The fact that each of the four gospels has a significantly different take on the circumstances of Jesus' birth should, I believe, be something that seriously bothers all believing Christians every time Christmas comes round. The ignorance of scripture amongst most of the self-professed devout Catholics that I have interrogated in Guatemala is also something that regularly astounds me.
But Dawkins never addresses the fact that there is a cultural as well as individual psychological need for the exortations, consolations and inspirations of religion. How would a society that had wholeheartedly accepted both the finality of death and the absence of final justice actually function in practice?

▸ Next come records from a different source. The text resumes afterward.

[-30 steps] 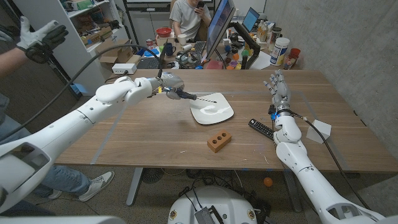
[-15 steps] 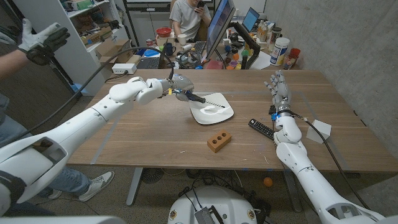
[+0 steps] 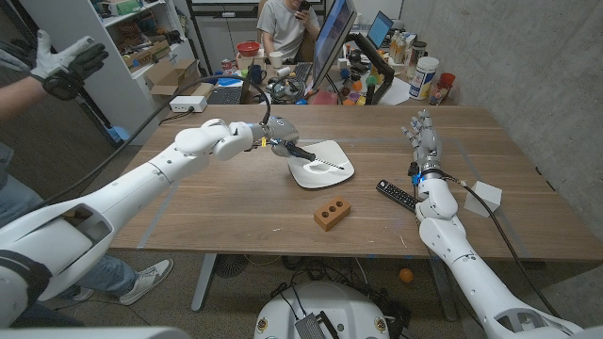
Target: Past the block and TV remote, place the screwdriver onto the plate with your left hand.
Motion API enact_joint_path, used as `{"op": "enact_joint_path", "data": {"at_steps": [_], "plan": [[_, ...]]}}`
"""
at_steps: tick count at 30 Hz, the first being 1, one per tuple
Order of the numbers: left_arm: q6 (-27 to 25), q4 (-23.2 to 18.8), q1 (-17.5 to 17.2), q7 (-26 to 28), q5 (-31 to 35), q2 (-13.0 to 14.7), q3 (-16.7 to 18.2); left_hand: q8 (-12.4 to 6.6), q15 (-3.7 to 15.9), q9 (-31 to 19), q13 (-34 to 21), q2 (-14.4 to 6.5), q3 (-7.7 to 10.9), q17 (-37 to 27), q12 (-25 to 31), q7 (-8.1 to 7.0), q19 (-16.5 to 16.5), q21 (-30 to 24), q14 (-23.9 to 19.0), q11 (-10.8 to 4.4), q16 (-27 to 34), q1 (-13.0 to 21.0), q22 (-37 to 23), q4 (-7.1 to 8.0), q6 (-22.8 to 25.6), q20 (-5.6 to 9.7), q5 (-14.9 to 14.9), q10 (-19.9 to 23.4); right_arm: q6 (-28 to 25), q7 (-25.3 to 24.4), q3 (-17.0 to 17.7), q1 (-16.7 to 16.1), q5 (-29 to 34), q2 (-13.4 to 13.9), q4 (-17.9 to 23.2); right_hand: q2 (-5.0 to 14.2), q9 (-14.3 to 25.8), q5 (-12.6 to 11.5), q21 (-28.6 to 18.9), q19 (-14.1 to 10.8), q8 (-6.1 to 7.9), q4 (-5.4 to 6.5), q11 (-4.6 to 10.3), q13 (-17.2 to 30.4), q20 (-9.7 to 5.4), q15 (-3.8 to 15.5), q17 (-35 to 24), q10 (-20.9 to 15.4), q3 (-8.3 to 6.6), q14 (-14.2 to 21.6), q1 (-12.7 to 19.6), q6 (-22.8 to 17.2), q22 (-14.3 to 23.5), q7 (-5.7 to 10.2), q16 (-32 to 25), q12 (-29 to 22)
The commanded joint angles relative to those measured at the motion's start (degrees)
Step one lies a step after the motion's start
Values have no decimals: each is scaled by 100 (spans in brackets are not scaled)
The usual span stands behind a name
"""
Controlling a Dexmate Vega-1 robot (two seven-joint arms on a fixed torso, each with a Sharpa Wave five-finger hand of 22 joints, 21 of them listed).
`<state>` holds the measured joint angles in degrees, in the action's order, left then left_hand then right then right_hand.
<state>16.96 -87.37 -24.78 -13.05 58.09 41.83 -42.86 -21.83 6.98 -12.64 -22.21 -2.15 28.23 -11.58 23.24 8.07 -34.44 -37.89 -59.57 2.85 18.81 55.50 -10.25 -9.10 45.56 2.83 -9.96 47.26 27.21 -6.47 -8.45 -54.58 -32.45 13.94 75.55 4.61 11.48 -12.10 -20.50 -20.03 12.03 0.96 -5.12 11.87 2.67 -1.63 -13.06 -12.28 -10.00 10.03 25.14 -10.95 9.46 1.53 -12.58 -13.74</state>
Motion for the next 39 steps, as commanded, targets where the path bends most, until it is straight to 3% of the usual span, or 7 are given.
{"op": "enact_joint_path", "data": {"at_steps": [1,17,19,22,25,28,39], "plan": [[-97,458,108,312,124,-265,-221,-241,267,-8,-20,-427,20,-21,-25,-915,23,-2,252,-1095,-7,318,-15,47,1182,3,-37,1120,46,31,11,59,23,6,-99,10,-2,-44,14,-39,-15,-40,11,7,-17,0,0,-52,-4,33,-51,-55,29,17,-5,41],[-153,957,177,836,103,-464,-503,-238,268,9,-26,-420,-10,-30,-86,-946,53,2,325,-1129,-37,304,-17,46,1160,10,-38,1102,41,66,35,60,-6,23,-203,8,-1,-47,54,-59,-15,-49,10,9,-23,0,5,-56,-1,33,-64,-65,29,15,-2,56],[-146,978,195,826,100,-465,-533,-186,221,18,-25,-421,-34,-49,-167,-1010,136,24,451,-1135,-74,303,-23,44,1025,-64,-43,978,41,79,39,57,-15,25,-216,8,-1,-48,60,-62,-14,-51,12,9,-21,0,6,-58,0,29,-65,-69,30,15,-1,58],[-171,962,219,691,73,-470,-561,-26,43,40,-10,-362,-187,-66,-450,-1091,496,124,1051,-1074,-293,118,-49,118,644,-264,-49,531,54,94,43,58,-25,18,-235,9,-1,-48,68,-63,-15,-52,9,10,-21,0,6,-61,-1,32,-68,-68,30,12,-1,60],[-195,937,277,391,26,-485,-597,125,-307,49,-36,-336,-302,-43,-743,-1180,1355,441,2345,-1063,-738,67,-50,79,311,-618,-33,97,68,110,47,63,-34,12,-259,12,-1,-49,78,-69,-16,-53,23,10,-17,3,7,-63,-1,35,-71,-69,30,14,-2,63],[-250,883,277,294,52,-468,-613,244,-391,59,-39,-238,-405,13,-1013,-1148,2034,772,2939,-1002,-841,-65,-11,89,78,-781,-3,-392,108,121,52,72,-29,3,-292,9,-1,-49,85,-75,-11,-56,18,11,-17,0,8,-79,0,50,-73,-82,30,14,-7,60],[-465,656,164,229,118,-368,-554,550,-621,80,-5,-71,-529,66,-1255,-1060,2393,1088,3551,-801,-839,-428,4,166,-451,-961,-51,-1194,121,169,64,94,-53,12,-289,-14,-1,-50,105,-91,-6,-66,5,12,-13,2,12,-90,12,56,-83,-102,31,16,-7,64]]}}
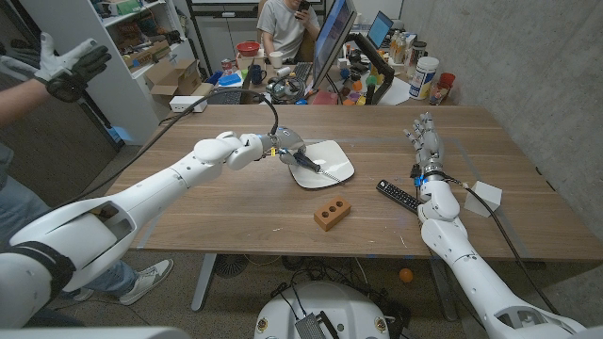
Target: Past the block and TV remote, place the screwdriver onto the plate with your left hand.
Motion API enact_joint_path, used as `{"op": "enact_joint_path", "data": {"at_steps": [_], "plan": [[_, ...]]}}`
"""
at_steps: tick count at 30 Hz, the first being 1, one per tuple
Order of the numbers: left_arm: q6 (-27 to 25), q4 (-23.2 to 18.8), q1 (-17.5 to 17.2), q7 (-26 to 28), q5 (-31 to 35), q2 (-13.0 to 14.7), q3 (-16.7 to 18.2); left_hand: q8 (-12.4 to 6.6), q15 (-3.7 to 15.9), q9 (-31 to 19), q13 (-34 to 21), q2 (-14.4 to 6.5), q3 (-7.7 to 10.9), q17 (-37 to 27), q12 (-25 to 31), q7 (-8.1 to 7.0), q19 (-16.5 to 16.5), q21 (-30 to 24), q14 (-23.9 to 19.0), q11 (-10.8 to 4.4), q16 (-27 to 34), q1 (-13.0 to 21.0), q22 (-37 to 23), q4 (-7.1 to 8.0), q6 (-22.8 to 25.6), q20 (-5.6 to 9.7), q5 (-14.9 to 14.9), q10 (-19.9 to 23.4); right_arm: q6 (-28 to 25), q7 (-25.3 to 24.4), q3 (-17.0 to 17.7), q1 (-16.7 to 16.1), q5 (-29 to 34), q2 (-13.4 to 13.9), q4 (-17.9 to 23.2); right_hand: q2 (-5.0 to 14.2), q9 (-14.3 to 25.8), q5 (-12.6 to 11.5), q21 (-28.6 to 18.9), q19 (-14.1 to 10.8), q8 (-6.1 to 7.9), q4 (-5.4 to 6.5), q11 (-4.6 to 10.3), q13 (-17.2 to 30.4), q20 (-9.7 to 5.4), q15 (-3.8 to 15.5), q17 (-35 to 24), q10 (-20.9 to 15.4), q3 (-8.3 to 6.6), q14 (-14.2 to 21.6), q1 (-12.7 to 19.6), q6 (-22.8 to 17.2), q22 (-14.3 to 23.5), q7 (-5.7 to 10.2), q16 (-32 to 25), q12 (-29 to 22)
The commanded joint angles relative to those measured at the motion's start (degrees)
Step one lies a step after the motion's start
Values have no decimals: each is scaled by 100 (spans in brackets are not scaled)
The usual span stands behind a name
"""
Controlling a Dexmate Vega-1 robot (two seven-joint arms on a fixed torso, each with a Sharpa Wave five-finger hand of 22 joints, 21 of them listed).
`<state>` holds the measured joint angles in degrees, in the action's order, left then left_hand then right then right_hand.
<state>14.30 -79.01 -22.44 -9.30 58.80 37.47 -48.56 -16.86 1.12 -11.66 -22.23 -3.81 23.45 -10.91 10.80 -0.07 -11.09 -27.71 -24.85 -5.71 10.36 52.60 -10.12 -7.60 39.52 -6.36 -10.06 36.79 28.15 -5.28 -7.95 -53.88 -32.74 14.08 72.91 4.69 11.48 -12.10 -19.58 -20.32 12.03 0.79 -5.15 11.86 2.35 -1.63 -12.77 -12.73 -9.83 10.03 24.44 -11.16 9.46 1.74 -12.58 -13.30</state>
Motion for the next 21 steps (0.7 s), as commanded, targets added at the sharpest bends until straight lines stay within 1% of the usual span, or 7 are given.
{"op": "enact_joint_path", "data": {"at_steps": [1,4,6,10,12,13,21], "plan": [[-222,-203,-81,-145,52,76,28,108,-61,-16,5,115,-64,0,-27,-215,70,96,123,85,9,-179,-10,19,51,-53,-47,-263,26,52,12,25,-26,-5,-23,-25,-1,-50,15,-62,-6,-50,8,13,19,-2,-16,-49,-4,59,-14,-81,31,-4,-7,20],[-297,-285,-140,-105,42,109,83,244,-162,-14,36,159,-98,0,-37,-172,113,167,272,156,7,-291,-13,38,-197,-137,-66,-511,21,59,5,23,-26,-6,-12,-28,-1,-51,20,-64,-7,-52,9,13,21,2,-15,-47,-2,60,-16,-82,31,-2,-7,23],[-380,-370,-198,-91,30,136,135,308,-179,-14,51,166,-106,-1,-36,-167,123,194,299,205,17,-330,-15,44,-320,-163,-76,-606,10,50,-1,15,-16,-2,13,-30,-1,-52,24,-66,-7,-52,7,13,21,0,-15,-52,-1,60,-18,-82,31,-6,-7,22],[-490,-519,-302,-74,-33,203,241,406,-223,-17,75,189,-142,-4,-30,-206,131,236,349,230,30,-438,-18,75,-516,-186,-80,-756,-28,31,-13,-20,0,20,114,-33,-1,-53,34,-68,-3,-55,10,14,22,-1,-14,-54,1,62,-22,-94,31,3,-7,25],[-550,-603,-355,-78,-52,244,292,415,-230,-18,80,191,-152,-6,-33,-198,143,250,372,238,28,-467,-19,85,-530,-201,-80,-805,-56,11,-20,-46,15,39,185,-34,-1,-54,39,-71,-6,-56,10,14,22,2,-13,-53,2,59,-25,-88,31,-1,-5,27],[-582,-648,-380,-97,-58,264,315,430,-235,-18,88,192,-159,-8,-34,-203,148,263,390,283,31,-496,-20,93,-559,-219,-83,-857,-62,7,-22,-58,18,44,216,-34,-1,-55,41,-74,-8,-56,10,14,20,2,-13,-52,3,59,-26,-84,32,-4,-5,29],[-774,-949,-604,-17,-76,420,498,466,-287,-19,109,230,-194,-9,-27,-143,188,311,469,317,25,-577,-22,106,-626,-263,-90,-974,-124,-91,-46,-167,80,85,458,-36,-1,-58,61,-78,-12,-60,9,15,28,1,-12,-58,6,63,-34,-81,32,-4,-5,33]]}}
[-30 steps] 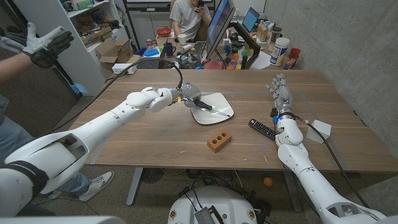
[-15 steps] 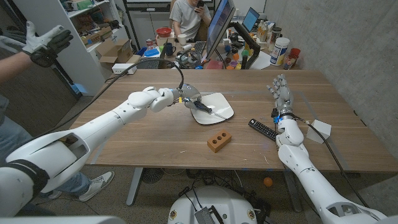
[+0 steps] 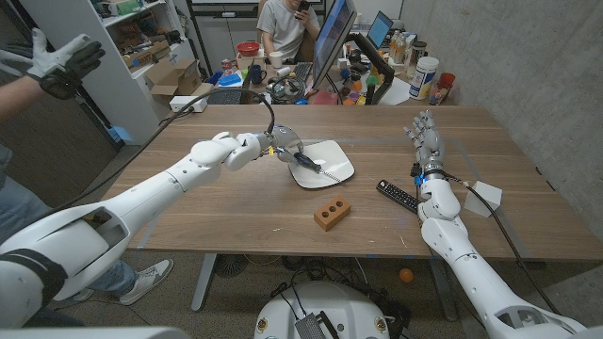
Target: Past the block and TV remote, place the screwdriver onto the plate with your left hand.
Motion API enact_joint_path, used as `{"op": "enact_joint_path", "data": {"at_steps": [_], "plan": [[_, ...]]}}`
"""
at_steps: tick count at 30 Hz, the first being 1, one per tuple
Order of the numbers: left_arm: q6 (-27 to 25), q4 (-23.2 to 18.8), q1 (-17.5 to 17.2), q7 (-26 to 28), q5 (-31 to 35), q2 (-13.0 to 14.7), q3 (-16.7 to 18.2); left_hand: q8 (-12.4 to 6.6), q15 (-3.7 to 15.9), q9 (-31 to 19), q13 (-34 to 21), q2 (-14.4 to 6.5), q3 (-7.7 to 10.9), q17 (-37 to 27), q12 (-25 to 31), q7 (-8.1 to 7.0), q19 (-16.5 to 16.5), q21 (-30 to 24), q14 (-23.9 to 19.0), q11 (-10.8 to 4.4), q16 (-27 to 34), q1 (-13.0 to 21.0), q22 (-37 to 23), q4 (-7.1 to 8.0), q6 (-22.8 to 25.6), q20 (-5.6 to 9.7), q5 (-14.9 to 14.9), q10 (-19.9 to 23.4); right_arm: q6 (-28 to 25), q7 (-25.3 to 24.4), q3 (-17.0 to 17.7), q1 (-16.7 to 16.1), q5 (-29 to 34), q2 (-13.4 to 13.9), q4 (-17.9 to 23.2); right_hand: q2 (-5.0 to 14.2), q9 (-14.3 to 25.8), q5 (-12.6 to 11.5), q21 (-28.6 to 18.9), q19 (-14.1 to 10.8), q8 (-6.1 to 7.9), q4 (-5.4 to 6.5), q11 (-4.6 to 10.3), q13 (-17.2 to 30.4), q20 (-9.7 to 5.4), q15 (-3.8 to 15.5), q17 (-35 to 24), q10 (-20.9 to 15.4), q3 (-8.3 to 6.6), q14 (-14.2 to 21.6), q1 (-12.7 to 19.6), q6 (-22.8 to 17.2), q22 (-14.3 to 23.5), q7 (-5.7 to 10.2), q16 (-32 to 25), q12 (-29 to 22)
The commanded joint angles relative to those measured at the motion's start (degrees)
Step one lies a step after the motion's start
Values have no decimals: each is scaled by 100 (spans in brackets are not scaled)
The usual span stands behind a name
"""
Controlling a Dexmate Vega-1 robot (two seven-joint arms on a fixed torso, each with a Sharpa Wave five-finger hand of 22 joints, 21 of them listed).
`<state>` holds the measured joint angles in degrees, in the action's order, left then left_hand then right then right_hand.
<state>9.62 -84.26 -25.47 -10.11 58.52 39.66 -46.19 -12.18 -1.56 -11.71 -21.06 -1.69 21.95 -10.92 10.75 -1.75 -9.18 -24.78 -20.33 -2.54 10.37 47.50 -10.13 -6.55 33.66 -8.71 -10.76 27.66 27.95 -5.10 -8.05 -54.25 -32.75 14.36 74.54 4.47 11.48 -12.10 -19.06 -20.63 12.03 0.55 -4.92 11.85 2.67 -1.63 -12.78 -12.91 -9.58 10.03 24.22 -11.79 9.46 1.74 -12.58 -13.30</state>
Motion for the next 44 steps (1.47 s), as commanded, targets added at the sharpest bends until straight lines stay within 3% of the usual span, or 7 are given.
{"op": "enact_joint_path", "data": {"at_steps": [1,15,20,21,25,33,44], "plan": [[-347,-468,-349,106,-77,216,306,2,-25,-14,-6,21,-48,-8,-22,29,3,23,20,-4,26,-75,-21,3,-45,-35,-21,-74,-118,-124,-42,-149,94,66,335,-14,-1,-58,10,-50,-11,-36,-14,15,-4,2,-11,-39,-18,61,-12,-21,32,-5,-4,34],[-774,-1350,-1289,820,-1481,493,1403,82,-60,-16,29,23,-101,-19,30,89,3,76,21,87,66,-250,-25,66,-244,-62,-28,-140,-314,-488,-130,-517,370,206,1147,-14,-1,-64,41,-65,-16,-45,-16,17,1,3,-7,-47,-17,62,-19,-15,33,-3,-1,42],[-779,-1726,-1710,876,-2478,638,1971,106,-62,-18,41,-10,-116,-29,50,119,-4,91,-18,106,93,-331,-28,109,-316,-66,-25,-143,-434,-697,-173,-719,542,282,1575,-13,-1,-66,51,-69,-15,-46,-5,17,0,0,-7,-53,-16,61,-24,-20,33,4,-1,43],[-787,-1731,-1708,875,-2502,646,1965,105,-65,-19,45,-41,-118,-35,73,113,-5,96,-33,97,104,-368,-30,136,-322,-65,-21,-101,-446,-707,-175,-722,543,286,1583,-13,-1,-66,54,-70,-16,-46,-4,17,0,5,-7,-49,-16,61,-25,-19,33,0,0,45],[-778,-1939,-1984,839,-3569,660,2473,89,-32,-24,74,-198,-152,-60,175,110,25,147,-138,72,164,-622,-38,300,-331,-34,13,109,-744,-889,-168,-837,631,407,1967,-12,-1,-68,64,-70,-14,-49,-8,17,3,4,-6,-54,-16,61,-27,-25,33,-4,0,46],[-252,-1767,-2083,944,-4822,726,2960,95,-105,-24,102,-301,-190,-70,185,168,92,208,-145,206,170,-839,-43,427,-374,-63,49,121,-931,-1223,-250,-958,973,454,2421,-15,-1,-70,83,-76,-18,-52,-8,18,0,1,-5,-56,-13,66,-34,-22,34,3,0,51],[273,-1557,-2149,1185,-5123,890,3071,79,-154,-19,121,-327,-216,-69,176,208,105,236,-150,258,169,-954,-47,476,-346,-121,57,87,-931,-1467,-433,-983,1258,371,2579,-22,-1,-73,109,-83,-18,-54,-13,19,5,-5,-4,-60,-5,71,-50,-27,34,-1,0,57]]}}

It's clear from looking at the areas of human culture where monotheism itself is absent that it would indeed be possible to eradicate it within the space of several generations. The efforts of the communists to do so in recent history should not be taken to indicate the futility of such a programme, because Marx's own opiate was in many ways a simple substitute. Yet could we really collectively accept that there might be no decisive justice for the downtrodden either in history or the hereafter?
Anyway, the Professor's closed-minded zeal is always stimulating, as is his aforementioned generosity in providing his readers with handy armaments for resisting him as he tries to drag them away from their infantile fantasies. Like his idol Darwin, he aspires to be a burkha-lifter, and does largely succeed, if not always in the ways intended.
One of the book's most impassioned passages concerns our cultural response to the discovery of the frozen corpse of a young Inca princess sacrificed many centuries ago high up in the Andes. It doesn't matter that she herself felt proud to give up her life to the sun god, he pleads, she wasn't in possession of the facts, and the act undoubtedly remains a senseless, cold-hearted murder whatever the local cultural context. Though Dawkins doesn't directly make the connection, the fact that the veil is wholeheartedly supported by many Muslim girls is surely vulnerable to assault from the very same logic.
1 comment:
I have not read "The God Delusion" but while I agree with you that atheism needs a high-profile representative, from what I have heard from him on the radio and TV, and in the papers, I think Dawkins is a spent force. He just seems to have lost all sense of proportion and objectivity. Sure, the Crusades were a bad episode in history, but what does that prove about religion or religious practice? Religious organisations and people have performed many good acts too, in the name of religion.
Also, Dawkins is unable to separate the religious institutions (which suffer from all the problems secular institutions have) from religious philosophy. He has an almost manic and wilfull inability to comprehend why someone might want a spiritual dimension to their life. There is a deep psychological need there somewhere...
So I'm afraid atheism is now in search of another, more measured, relaxed and humour-full ambassador.